- [Prompt]: Once the line containing "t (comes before" has been written out, stop; until then, restate each line of the entries below word for word from the first.

- [Records for the task]:
== Segment start ==
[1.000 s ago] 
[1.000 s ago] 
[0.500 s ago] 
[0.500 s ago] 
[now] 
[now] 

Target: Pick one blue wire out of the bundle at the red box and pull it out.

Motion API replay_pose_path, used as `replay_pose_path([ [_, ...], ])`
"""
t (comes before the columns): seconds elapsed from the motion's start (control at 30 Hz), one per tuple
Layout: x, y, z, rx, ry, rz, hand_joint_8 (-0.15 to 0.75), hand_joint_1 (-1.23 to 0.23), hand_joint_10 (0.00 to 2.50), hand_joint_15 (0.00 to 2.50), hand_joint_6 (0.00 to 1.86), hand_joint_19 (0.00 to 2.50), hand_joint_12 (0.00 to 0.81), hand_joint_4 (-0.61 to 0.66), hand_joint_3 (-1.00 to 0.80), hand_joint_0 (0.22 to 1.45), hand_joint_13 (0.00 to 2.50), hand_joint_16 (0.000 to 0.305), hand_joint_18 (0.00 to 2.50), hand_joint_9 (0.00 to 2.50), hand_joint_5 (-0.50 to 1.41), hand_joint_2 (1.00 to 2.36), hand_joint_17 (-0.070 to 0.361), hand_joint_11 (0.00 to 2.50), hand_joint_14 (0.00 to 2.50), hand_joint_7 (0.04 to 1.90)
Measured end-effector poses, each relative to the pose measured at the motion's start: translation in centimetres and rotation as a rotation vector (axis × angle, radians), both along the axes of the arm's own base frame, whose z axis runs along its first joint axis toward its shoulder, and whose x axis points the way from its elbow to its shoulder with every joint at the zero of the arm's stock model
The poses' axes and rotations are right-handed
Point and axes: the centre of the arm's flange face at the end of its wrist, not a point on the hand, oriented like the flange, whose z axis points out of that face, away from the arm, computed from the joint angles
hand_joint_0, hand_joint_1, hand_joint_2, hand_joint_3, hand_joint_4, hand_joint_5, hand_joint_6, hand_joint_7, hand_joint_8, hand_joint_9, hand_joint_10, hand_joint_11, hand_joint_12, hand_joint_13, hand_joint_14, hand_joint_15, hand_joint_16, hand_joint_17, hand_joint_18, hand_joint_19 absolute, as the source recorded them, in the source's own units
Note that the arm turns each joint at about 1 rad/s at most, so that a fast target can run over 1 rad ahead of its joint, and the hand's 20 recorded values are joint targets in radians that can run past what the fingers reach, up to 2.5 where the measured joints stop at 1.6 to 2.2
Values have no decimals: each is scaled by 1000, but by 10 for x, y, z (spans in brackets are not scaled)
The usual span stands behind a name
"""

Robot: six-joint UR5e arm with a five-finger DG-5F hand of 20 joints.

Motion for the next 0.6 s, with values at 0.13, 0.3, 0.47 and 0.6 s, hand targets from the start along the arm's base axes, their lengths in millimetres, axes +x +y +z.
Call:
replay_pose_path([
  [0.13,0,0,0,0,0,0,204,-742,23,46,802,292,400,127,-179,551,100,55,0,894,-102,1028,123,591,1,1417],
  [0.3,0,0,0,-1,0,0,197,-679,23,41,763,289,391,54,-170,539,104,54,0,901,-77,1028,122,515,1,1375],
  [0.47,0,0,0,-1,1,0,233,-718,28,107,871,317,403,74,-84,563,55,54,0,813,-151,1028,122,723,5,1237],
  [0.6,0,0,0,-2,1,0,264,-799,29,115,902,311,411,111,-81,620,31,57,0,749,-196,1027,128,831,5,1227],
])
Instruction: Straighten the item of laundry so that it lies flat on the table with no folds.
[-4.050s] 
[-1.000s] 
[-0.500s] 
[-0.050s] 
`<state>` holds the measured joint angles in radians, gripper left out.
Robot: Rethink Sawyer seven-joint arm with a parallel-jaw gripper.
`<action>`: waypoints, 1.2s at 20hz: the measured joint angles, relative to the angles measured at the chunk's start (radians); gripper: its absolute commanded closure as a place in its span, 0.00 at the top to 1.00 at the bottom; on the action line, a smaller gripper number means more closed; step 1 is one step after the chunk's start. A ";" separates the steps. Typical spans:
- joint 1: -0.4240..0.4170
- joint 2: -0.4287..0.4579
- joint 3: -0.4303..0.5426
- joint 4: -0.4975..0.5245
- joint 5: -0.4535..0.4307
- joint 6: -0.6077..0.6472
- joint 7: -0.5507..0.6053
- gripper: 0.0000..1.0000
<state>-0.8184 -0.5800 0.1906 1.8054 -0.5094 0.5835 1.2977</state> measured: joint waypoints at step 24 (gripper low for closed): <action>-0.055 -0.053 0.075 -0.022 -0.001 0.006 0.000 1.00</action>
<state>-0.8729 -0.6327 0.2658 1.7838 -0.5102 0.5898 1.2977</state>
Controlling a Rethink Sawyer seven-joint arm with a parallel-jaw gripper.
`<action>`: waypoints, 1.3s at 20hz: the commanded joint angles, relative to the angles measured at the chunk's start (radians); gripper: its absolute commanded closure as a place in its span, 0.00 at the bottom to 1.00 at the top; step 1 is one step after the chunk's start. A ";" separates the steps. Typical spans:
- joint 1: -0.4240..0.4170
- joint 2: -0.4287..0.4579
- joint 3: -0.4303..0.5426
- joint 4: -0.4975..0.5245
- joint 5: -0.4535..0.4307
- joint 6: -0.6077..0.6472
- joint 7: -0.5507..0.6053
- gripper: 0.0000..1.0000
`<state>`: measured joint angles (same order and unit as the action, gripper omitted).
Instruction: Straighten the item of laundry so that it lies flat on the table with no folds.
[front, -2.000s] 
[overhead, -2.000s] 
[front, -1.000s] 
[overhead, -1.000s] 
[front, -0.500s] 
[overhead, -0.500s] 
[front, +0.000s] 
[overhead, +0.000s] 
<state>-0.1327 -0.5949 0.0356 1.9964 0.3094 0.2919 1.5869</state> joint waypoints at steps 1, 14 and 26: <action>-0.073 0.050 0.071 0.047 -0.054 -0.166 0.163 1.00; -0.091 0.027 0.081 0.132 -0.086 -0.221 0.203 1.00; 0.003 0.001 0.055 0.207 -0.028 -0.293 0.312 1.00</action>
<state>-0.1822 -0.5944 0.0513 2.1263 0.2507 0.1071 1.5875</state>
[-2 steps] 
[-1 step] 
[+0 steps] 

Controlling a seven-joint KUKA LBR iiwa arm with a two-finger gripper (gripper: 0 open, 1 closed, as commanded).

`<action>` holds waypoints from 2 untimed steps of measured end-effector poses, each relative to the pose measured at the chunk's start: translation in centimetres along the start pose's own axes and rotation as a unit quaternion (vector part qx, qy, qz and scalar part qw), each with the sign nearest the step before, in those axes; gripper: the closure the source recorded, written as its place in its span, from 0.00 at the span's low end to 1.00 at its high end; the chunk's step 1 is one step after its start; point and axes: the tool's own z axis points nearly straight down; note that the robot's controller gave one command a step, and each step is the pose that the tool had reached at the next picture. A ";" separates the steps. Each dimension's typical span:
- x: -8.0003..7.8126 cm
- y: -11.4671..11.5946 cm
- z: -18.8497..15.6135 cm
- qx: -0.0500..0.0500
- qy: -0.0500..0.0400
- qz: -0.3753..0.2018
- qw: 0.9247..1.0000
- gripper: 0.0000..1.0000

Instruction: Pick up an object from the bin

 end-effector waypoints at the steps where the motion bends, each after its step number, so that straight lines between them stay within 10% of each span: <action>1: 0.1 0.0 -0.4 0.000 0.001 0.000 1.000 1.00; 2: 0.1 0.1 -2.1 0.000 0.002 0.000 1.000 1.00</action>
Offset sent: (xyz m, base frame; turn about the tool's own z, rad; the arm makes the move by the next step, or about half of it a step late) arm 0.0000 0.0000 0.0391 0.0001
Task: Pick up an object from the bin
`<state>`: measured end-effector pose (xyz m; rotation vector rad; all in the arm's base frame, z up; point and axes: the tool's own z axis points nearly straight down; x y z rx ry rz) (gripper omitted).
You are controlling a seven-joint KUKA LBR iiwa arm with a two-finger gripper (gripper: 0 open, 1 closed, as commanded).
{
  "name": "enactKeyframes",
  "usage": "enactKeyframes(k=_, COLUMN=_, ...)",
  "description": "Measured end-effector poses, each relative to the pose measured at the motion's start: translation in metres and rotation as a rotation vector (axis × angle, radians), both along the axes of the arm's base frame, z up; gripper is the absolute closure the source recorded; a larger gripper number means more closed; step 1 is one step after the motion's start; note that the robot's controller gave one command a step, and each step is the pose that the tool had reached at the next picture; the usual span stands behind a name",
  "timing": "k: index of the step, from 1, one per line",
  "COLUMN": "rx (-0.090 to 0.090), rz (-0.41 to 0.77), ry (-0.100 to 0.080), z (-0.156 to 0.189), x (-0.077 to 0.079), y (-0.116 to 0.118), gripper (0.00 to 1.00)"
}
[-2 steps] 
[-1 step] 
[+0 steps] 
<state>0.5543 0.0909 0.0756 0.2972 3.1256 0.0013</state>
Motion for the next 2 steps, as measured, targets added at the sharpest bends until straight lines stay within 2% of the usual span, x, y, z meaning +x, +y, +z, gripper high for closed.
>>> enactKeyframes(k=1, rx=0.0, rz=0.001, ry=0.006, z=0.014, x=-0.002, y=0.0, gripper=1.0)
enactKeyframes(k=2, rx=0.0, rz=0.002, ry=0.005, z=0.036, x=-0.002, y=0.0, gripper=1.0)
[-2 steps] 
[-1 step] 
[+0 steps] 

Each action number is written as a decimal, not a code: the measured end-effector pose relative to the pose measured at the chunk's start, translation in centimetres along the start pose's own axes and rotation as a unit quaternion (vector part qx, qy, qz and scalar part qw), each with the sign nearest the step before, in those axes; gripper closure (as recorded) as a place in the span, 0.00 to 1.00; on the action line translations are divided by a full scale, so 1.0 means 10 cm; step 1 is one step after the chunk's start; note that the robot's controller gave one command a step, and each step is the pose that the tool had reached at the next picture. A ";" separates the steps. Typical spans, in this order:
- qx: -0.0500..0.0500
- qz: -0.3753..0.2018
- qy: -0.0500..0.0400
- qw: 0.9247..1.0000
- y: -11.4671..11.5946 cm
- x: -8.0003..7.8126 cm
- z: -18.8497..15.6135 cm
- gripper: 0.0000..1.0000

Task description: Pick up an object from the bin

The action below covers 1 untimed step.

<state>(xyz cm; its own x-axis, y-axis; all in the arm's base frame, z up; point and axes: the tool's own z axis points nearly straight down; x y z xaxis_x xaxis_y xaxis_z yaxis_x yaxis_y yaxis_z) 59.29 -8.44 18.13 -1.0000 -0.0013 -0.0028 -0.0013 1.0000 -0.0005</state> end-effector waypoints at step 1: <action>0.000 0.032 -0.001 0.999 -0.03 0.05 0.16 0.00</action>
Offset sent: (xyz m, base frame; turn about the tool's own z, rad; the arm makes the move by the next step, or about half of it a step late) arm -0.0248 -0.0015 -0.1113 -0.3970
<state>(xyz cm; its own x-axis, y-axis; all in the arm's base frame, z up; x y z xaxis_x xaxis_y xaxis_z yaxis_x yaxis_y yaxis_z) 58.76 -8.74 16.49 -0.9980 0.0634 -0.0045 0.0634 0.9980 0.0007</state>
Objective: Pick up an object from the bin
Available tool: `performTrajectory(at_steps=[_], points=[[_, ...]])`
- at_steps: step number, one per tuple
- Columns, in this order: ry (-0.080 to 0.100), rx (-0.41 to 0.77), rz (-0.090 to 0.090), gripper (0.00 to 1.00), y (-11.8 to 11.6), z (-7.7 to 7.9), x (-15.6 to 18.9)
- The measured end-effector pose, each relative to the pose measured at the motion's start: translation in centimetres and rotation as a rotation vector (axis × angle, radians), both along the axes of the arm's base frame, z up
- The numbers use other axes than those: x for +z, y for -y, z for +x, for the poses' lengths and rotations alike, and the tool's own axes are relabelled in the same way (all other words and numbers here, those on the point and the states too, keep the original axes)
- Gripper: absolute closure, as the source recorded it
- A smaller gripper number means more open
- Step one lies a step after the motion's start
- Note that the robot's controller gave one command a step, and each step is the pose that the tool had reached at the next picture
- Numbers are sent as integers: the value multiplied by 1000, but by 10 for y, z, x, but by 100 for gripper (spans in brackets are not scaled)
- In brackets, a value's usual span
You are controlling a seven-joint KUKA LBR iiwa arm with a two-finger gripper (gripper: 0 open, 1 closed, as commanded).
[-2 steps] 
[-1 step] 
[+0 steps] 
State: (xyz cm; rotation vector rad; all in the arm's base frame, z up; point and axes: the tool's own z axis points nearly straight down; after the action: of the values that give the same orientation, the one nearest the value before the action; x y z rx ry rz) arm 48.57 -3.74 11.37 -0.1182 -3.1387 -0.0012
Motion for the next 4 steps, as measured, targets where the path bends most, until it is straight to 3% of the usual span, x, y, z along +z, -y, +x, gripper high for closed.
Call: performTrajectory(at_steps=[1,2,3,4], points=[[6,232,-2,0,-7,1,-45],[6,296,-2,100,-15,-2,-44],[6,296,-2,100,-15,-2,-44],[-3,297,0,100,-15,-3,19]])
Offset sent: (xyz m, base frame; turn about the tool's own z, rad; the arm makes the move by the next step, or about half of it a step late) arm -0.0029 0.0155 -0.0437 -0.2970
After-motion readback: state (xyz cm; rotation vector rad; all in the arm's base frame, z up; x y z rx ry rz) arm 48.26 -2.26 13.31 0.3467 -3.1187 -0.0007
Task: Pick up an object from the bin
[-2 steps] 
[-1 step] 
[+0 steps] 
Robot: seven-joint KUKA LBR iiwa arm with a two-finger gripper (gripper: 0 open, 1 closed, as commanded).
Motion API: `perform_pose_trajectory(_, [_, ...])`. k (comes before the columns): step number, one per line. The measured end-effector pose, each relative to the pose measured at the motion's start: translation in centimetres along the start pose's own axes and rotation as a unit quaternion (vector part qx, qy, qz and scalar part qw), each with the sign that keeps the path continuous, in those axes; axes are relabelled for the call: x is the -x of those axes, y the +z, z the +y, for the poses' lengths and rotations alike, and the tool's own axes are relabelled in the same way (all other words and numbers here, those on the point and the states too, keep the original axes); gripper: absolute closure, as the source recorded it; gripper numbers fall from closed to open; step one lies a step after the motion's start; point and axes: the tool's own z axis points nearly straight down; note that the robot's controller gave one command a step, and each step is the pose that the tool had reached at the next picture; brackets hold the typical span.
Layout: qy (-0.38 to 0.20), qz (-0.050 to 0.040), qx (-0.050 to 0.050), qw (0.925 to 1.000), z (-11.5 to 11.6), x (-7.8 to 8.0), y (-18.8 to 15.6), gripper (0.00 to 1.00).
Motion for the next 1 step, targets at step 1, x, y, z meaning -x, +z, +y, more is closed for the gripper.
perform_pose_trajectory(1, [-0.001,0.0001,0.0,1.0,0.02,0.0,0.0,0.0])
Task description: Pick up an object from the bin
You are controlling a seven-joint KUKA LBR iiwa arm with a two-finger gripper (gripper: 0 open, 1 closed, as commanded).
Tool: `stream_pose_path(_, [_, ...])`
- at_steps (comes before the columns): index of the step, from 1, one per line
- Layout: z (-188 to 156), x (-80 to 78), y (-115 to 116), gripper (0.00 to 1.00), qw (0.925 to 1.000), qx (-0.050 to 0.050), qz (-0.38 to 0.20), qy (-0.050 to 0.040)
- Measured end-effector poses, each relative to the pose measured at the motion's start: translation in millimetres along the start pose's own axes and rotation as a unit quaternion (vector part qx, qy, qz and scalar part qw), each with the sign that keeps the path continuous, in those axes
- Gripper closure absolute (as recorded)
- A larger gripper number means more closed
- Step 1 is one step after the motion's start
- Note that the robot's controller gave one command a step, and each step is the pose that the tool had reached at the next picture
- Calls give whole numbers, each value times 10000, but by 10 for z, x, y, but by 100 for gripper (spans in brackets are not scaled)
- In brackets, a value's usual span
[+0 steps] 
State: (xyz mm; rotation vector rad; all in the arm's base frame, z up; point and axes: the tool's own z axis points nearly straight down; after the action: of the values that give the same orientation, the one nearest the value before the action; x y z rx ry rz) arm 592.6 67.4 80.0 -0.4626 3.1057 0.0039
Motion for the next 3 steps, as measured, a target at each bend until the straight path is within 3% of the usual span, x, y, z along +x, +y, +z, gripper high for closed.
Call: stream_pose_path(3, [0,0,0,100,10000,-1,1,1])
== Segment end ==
- [Response to the task]:
[1.000 s ago] 
[1.000 s ago] 
[0.500 s ago] 
[0.500 s ago] 
[now] 
[now] 

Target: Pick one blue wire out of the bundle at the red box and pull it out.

Motion API replay_pose_path, used as `replay_pose_path([ [_, ...], ])`
"""
t (comes before the columns): seconds elapsed from the motion's start (control at 30 Hz), one per tuple

The output shown is complete.